• **Problem description**
Apart from the pictures, please restate every entry below exactly.

• **Dataset content**
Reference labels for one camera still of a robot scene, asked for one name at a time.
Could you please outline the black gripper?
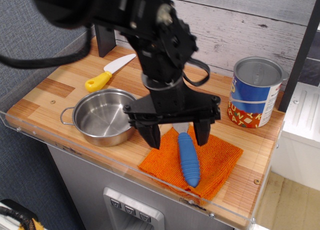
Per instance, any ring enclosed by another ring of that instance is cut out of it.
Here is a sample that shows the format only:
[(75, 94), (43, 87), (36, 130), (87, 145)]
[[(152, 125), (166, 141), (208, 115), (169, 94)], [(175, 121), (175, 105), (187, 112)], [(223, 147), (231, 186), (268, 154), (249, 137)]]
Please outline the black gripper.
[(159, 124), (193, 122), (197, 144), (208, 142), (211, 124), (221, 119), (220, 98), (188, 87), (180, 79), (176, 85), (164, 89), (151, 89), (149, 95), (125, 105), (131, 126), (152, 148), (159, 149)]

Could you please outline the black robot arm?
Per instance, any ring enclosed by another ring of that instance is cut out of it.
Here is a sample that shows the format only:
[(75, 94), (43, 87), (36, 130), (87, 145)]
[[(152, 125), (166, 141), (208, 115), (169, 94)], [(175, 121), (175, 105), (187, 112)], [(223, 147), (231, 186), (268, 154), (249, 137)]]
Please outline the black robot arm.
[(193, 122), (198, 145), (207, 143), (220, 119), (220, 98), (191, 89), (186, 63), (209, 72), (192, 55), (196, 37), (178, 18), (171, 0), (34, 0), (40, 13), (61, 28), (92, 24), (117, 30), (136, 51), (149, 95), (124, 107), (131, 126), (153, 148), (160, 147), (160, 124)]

• **Answer section**
Reference labels for one camera still of a robot scene, asked for one name at a time.
Could you please outline the black gripper?
Per instance, any ring enclosed by another ring of that instance is cut out of it.
Here is a sample that shows the format only:
[(75, 94), (43, 87), (36, 130), (87, 145)]
[[(152, 125), (166, 141), (208, 115), (169, 94)], [(175, 121), (175, 105), (187, 112)], [(223, 147), (231, 186), (268, 154), (249, 137)]]
Please outline the black gripper.
[(159, 124), (193, 122), (197, 144), (208, 142), (211, 124), (221, 119), (220, 98), (188, 87), (180, 79), (176, 85), (164, 89), (151, 89), (149, 95), (125, 105), (131, 126), (152, 148), (159, 149)]

Could you please outline the black robot arm?
Per instance, any ring enclosed by another ring of that instance is cut out of it.
Here is a sample that shows the format only:
[(75, 94), (43, 87), (36, 130), (87, 145)]
[[(152, 125), (166, 141), (208, 115), (169, 94)], [(175, 121), (175, 105), (187, 112)], [(223, 147), (231, 186), (268, 154), (249, 137)]]
Please outline the black robot arm.
[(193, 122), (198, 145), (207, 143), (220, 119), (220, 98), (191, 89), (186, 63), (209, 72), (192, 55), (196, 37), (178, 18), (171, 0), (34, 0), (40, 13), (61, 28), (92, 24), (117, 30), (136, 51), (149, 95), (124, 107), (131, 126), (153, 148), (160, 147), (160, 124)]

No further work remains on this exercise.